───── Extracted records
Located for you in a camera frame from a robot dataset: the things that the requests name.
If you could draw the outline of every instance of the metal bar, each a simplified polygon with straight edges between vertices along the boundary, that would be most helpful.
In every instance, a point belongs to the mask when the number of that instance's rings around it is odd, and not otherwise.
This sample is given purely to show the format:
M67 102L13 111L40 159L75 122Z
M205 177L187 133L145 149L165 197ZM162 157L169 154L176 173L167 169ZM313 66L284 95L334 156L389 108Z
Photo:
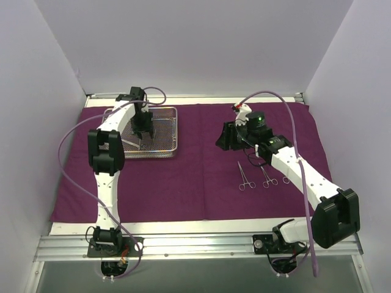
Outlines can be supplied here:
M363 293L373 293L371 281L369 279L368 272L364 265L362 255L352 255L354 267L356 268L357 276L361 284Z
M144 237L143 260L194 259L194 258L262 258L255 255L252 235L264 233L224 234L157 234L137 235ZM119 258L87 258L84 236L45 236L40 239L36 261L101 261ZM354 237L341 241L325 250L315 246L317 255L360 255Z
M26 288L24 289L24 293L35 293L38 289L39 280L42 275L44 262L33 262L32 268L30 270L30 276L27 280Z

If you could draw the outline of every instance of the glass panel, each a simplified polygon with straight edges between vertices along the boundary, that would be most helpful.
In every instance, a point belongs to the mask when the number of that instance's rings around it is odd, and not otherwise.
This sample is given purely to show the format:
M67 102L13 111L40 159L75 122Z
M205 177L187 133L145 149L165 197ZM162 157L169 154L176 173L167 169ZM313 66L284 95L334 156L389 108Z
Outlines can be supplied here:
M291 277L277 278L264 258L184 259L142 261L131 276L111 284L96 275L99 265L46 262L38 292L362 292L350 256L319 257L318 278L310 261Z

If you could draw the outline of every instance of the white backdrop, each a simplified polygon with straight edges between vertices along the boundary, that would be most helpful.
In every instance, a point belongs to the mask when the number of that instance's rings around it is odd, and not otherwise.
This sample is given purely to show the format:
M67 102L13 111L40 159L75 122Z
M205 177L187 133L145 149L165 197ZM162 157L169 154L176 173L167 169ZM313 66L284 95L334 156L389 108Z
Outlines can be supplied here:
M0 4L0 291L23 292L59 179L56 149L85 102L33 0Z
M390 292L391 2L354 0L307 91L334 181L360 197L364 261Z
M87 93L303 92L353 0L36 0Z

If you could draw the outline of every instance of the black bracket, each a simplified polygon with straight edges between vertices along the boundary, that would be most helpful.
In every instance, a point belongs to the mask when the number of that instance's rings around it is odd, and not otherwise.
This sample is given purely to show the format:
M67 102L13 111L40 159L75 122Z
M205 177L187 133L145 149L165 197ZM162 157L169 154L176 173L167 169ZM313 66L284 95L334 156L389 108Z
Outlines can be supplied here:
M135 239L138 243L143 244L144 242L142 237L135 237ZM123 255L126 248L128 248L128 252ZM89 258L137 257L139 252L135 249L134 241L130 237L123 237L118 228L103 230L98 226L94 229L89 241L87 256Z
M114 176L114 173L122 170L125 164L125 153L118 131L102 131L92 129L88 132L88 161L95 174L100 172ZM102 150L100 146L108 144L108 150Z
M272 234L256 234L252 236L252 243L254 247L254 253L256 255L291 255L303 248L297 243L292 243L286 246L280 246L277 242L274 242Z
M322 198L311 220L313 239L329 248L360 230L359 197L352 189Z

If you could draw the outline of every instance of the robotic arm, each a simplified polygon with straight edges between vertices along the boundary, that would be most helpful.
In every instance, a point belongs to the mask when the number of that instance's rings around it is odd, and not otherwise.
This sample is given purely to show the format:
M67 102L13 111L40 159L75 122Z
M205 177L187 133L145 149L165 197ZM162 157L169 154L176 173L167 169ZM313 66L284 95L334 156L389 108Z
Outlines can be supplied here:
M118 111L108 118L97 129L88 133L89 164L95 173L98 187L98 198L106 206L98 204L97 227L93 232L96 249L120 250L123 247L121 230L111 219L109 211L117 222L120 222L117 208L117 185L120 171L125 164L121 133L131 121L132 130L140 139L142 133L153 134L153 116L148 111L148 104L130 101L144 101L145 92L139 87L132 87L129 95L119 95L114 109Z
M275 136L267 127L263 112L252 112L246 104L233 106L236 120L224 123L216 145L223 150L254 148L262 157L303 192L301 169L292 144L284 136ZM307 161L303 163L308 201L314 215L311 220L314 241L329 248L360 230L359 199L351 190L342 190L320 175ZM272 230L274 243L282 250L295 242L308 241L305 220L291 219Z

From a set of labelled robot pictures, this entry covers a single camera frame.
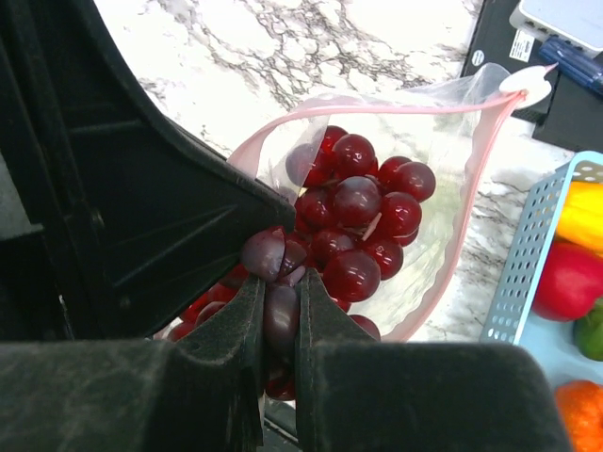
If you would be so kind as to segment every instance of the marble countertop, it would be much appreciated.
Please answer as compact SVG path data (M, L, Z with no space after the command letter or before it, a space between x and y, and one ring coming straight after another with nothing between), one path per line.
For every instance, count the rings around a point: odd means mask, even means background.
M364 94L458 77L480 0L96 0L155 104L228 155L325 89ZM568 151L500 133L448 290L412 340L475 341L532 184Z

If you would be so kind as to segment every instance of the white device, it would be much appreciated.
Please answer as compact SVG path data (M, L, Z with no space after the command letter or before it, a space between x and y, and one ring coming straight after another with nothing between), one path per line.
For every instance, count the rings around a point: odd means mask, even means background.
M603 52L603 0L521 0L509 22L541 42L558 36L589 57Z

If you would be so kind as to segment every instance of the blue marker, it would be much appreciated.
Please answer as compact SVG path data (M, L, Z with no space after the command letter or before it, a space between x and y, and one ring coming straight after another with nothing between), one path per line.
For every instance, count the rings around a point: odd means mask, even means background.
M603 96L603 65L559 38L549 38L538 55L548 64L558 63L557 69L580 86Z

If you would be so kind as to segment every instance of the barcode sticker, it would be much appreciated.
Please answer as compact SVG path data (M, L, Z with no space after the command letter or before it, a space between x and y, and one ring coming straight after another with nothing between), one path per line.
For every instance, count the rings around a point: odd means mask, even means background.
M530 60L531 49L533 46L534 37L525 31L517 30L513 44L511 44L509 57L527 63Z

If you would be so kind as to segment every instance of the blue basket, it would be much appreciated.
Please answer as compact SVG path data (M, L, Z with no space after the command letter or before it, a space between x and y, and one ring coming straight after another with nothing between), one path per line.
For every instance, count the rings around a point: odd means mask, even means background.
M564 363L578 369L582 378L587 378L585 372L596 367L593 372L601 379L603 363L582 358L571 345L571 324L547 322L530 315L530 306L572 181L603 184L603 154L577 153L571 162L530 190L480 340L525 347L546 372ZM526 337L522 339L527 327L530 331L526 331ZM558 333L562 339L551 345L550 334ZM559 368L547 372L556 384L573 377L559 374Z

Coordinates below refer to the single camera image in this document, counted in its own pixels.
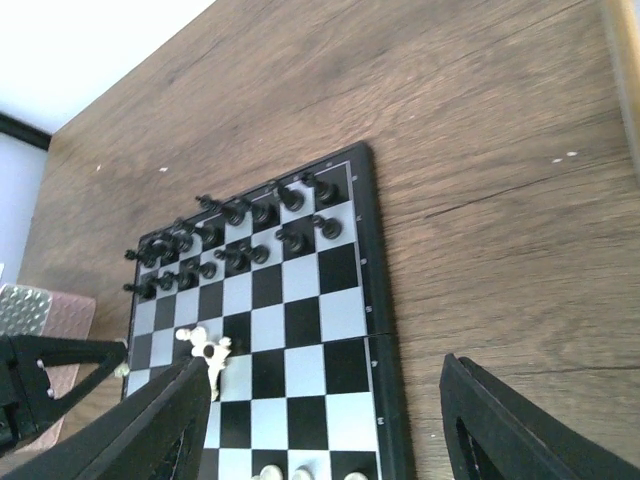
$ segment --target white pawn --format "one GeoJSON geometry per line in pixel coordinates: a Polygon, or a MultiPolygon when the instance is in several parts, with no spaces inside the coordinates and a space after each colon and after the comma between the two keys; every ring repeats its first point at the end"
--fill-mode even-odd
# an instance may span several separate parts
{"type": "Polygon", "coordinates": [[[260,475],[255,475],[251,480],[284,480],[284,475],[276,465],[267,465],[260,470],[260,475]]]}

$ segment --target white chess piece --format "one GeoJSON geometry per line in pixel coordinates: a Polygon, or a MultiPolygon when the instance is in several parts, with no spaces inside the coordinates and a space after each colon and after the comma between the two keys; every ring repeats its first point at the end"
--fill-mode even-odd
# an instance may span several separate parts
{"type": "Polygon", "coordinates": [[[251,480],[284,480],[282,470],[276,465],[267,465],[260,470],[260,475],[256,475],[251,480]]]}
{"type": "Polygon", "coordinates": [[[207,329],[198,326],[193,330],[188,328],[180,328],[176,330],[176,338],[178,340],[189,340],[193,345],[191,355],[194,357],[203,357],[209,366],[209,385],[211,386],[211,401],[218,398],[218,376],[227,364],[226,360],[231,353],[231,339],[222,337],[218,345],[207,339],[207,329]]]}
{"type": "Polygon", "coordinates": [[[295,472],[293,472],[293,477],[291,477],[291,480],[313,480],[313,476],[306,468],[299,468],[295,472]]]}

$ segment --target black chess piece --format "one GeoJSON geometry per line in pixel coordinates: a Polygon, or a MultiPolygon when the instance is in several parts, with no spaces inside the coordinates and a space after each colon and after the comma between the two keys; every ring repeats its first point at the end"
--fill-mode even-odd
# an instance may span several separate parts
{"type": "Polygon", "coordinates": [[[217,227],[197,227],[195,223],[189,222],[182,217],[176,218],[173,222],[173,226],[174,228],[185,231],[189,235],[193,235],[195,233],[204,243],[217,243],[222,236],[222,231],[217,227]]]}
{"type": "Polygon", "coordinates": [[[304,205],[304,195],[299,190],[285,187],[277,180],[269,182],[269,188],[273,195],[284,205],[284,208],[290,212],[297,212],[304,205]]]}
{"type": "Polygon", "coordinates": [[[335,218],[325,218],[322,215],[314,215],[311,217],[313,225],[320,228],[322,236],[329,240],[335,240],[342,233],[342,224],[335,218]]]}
{"type": "Polygon", "coordinates": [[[224,260],[234,270],[242,270],[247,264],[247,257],[237,250],[216,250],[213,256],[218,260],[224,260]]]}
{"type": "Polygon", "coordinates": [[[339,191],[336,184],[318,180],[311,172],[303,173],[300,180],[305,186],[313,187],[315,197],[323,205],[331,205],[338,198],[339,191]]]}
{"type": "Polygon", "coordinates": [[[300,232],[280,229],[276,231],[276,239],[283,242],[293,253],[300,253],[307,244],[306,238],[300,232]]]}
{"type": "Polygon", "coordinates": [[[198,273],[207,280],[211,280],[213,277],[215,277],[217,271],[218,267],[213,262],[205,262],[198,266],[198,273]]]}
{"type": "Polygon", "coordinates": [[[164,240],[170,243],[176,250],[181,253],[186,253],[191,250],[193,246],[193,237],[185,231],[180,232],[159,232],[156,235],[159,240],[164,240]]]}
{"type": "Polygon", "coordinates": [[[127,250],[124,252],[124,258],[127,260],[138,260],[142,265],[147,268],[153,268],[156,264],[158,257],[154,256],[148,249],[140,248],[137,252],[135,250],[127,250]]]}
{"type": "Polygon", "coordinates": [[[234,197],[233,201],[245,211],[251,211],[251,218],[256,225],[268,223],[276,214],[273,205],[263,202],[251,202],[245,197],[234,197]]]}
{"type": "Polygon", "coordinates": [[[209,195],[196,197],[196,200],[203,209],[211,211],[214,215],[222,214],[229,225],[237,227],[244,220],[244,211],[231,205],[224,205],[220,200],[214,200],[209,195]]]}
{"type": "Polygon", "coordinates": [[[257,264],[263,264],[269,259],[269,249],[264,245],[251,247],[246,243],[241,243],[239,250],[257,264]]]}
{"type": "Polygon", "coordinates": [[[144,298],[145,300],[150,300],[156,296],[156,289],[149,282],[143,283],[142,285],[125,283],[122,286],[122,289],[125,292],[132,292],[135,295],[138,295],[140,298],[144,298]]]}

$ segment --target white square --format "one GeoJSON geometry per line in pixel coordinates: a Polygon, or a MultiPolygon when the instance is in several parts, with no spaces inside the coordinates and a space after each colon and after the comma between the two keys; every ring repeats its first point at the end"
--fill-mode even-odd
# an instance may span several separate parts
{"type": "Polygon", "coordinates": [[[311,397],[327,393],[322,345],[284,351],[287,397],[311,397]]]}
{"type": "Polygon", "coordinates": [[[282,263],[282,242],[280,240],[276,240],[276,232],[278,230],[280,230],[279,225],[262,232],[255,233],[251,237],[252,247],[264,245],[269,249],[269,259],[263,264],[251,262],[252,270],[260,270],[261,268],[266,268],[278,263],[282,263]]]}
{"type": "Polygon", "coordinates": [[[289,480],[293,480],[293,474],[298,468],[304,468],[318,480],[333,478],[331,456],[326,450],[289,450],[288,460],[289,480]]]}
{"type": "Polygon", "coordinates": [[[251,355],[238,355],[227,359],[227,368],[220,372],[221,402],[251,400],[251,370],[251,355]]]}
{"type": "Polygon", "coordinates": [[[323,342],[367,335],[362,287],[320,296],[320,331],[323,342]]]}
{"type": "Polygon", "coordinates": [[[180,260],[195,257],[196,255],[202,252],[202,239],[200,238],[200,235],[196,235],[194,233],[193,235],[191,235],[191,238],[193,239],[193,245],[191,245],[191,248],[186,252],[180,253],[179,255],[180,260]]]}
{"type": "Polygon", "coordinates": [[[258,308],[251,312],[251,350],[262,352],[284,348],[284,305],[258,308]]]}
{"type": "MultiPolygon", "coordinates": [[[[158,270],[158,278],[160,278],[164,272],[173,272],[178,273],[180,271],[179,263],[172,263],[171,265],[167,265],[166,267],[160,267],[158,270]]],[[[173,282],[171,285],[171,290],[162,290],[160,287],[156,288],[156,298],[169,297],[171,295],[175,295],[178,293],[178,282],[173,282]]]]}
{"type": "Polygon", "coordinates": [[[158,330],[151,334],[150,367],[171,365],[173,360],[173,328],[158,330]]]}
{"type": "Polygon", "coordinates": [[[198,322],[199,326],[207,329],[207,338],[211,342],[219,342],[222,338],[222,317],[198,322]]]}
{"type": "Polygon", "coordinates": [[[329,450],[375,452],[377,420],[371,392],[327,395],[329,450]]]}
{"type": "Polygon", "coordinates": [[[215,250],[207,250],[206,252],[202,252],[200,254],[200,265],[203,265],[207,262],[212,262],[216,266],[216,274],[213,276],[213,278],[204,278],[202,275],[200,275],[201,287],[219,282],[220,280],[224,280],[224,260],[218,260],[217,258],[214,258],[214,251],[215,250]]]}
{"type": "Polygon", "coordinates": [[[251,401],[251,447],[260,450],[286,450],[287,399],[267,398],[251,401]]]}
{"type": "Polygon", "coordinates": [[[346,245],[347,243],[355,243],[358,235],[356,230],[356,218],[353,202],[344,202],[333,207],[321,210],[318,215],[324,218],[335,218],[342,225],[342,232],[338,238],[329,240],[322,236],[321,229],[316,229],[316,251],[329,250],[331,248],[346,245]]]}
{"type": "Polygon", "coordinates": [[[251,272],[225,278],[222,295],[222,315],[233,315],[251,310],[251,272]]]}
{"type": "Polygon", "coordinates": [[[282,264],[282,297],[285,302],[319,294],[318,256],[315,253],[282,264]]]}
{"type": "Polygon", "coordinates": [[[224,226],[224,243],[235,242],[236,240],[240,240],[241,238],[247,238],[251,236],[251,232],[253,231],[253,220],[251,217],[251,212],[247,212],[244,214],[244,220],[237,227],[233,225],[229,225],[225,223],[224,226]]]}
{"type": "Polygon", "coordinates": [[[176,310],[174,325],[184,327],[198,321],[198,306],[200,303],[200,289],[190,288],[176,295],[176,310]]]}
{"type": "Polygon", "coordinates": [[[287,188],[291,190],[298,190],[304,196],[304,204],[302,208],[297,212],[291,212],[285,208],[285,206],[280,204],[280,223],[291,222],[300,217],[306,217],[307,215],[313,215],[316,210],[315,199],[313,198],[313,188],[305,187],[304,184],[300,181],[293,182],[289,185],[286,185],[287,188]]]}
{"type": "Polygon", "coordinates": [[[150,373],[149,369],[130,372],[127,376],[127,396],[149,383],[150,373]]]}
{"type": "Polygon", "coordinates": [[[136,305],[136,316],[133,320],[133,336],[153,332],[156,320],[156,302],[144,302],[136,305]]]}
{"type": "Polygon", "coordinates": [[[251,478],[251,450],[244,448],[221,448],[218,454],[218,471],[211,478],[220,480],[244,480],[251,478]]]}
{"type": "Polygon", "coordinates": [[[220,402],[211,402],[204,448],[220,448],[220,402]]]}

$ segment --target black pawn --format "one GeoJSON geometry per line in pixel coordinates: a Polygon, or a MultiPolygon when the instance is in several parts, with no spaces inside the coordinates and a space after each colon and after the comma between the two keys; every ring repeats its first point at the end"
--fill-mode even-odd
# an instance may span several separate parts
──────────
Identify the lines of the entries containing the string "GeoJSON". Copy each such line.

$ segment --target white pawn --format "one GeoJSON geometry per line in pixel coordinates: a Polygon, or a MultiPolygon when the instance is in several parts, with no spaces inside the coordinates and a space after each colon and after the comma between the two keys; every ring repeats its first point at the end"
$ segment --target white chess piece --format "one GeoJSON geometry per line in pixel coordinates: a Polygon, or a MultiPolygon when the instance is in several parts, with no spaces inside the coordinates and a space after each colon and after the comma between the two keys; every ring repeats its first point at the end"
$ segment --target black chess piece --format "one GeoJSON geometry per line in pixel coordinates: a Polygon, or a MultiPolygon when the instance is in several parts, with no spaces inside the coordinates and a space after each colon and after the comma between the two keys; every ring repeats its first point at the end"
$ segment --target white square --format "one GeoJSON geometry per line in pixel coordinates: a Polygon, or a MultiPolygon when the instance is in several parts, with no spaces inside the coordinates and a space after each colon and after the comma between the two keys; every ring repeats its first point at the end"
$ segment --target black pawn --format "one GeoJSON geometry per line in pixel coordinates: a Polygon, or a MultiPolygon when the instance is in several parts, with no spaces inside the coordinates and a space after each colon and after the comma between the two keys; every ring repeats its first point at the end"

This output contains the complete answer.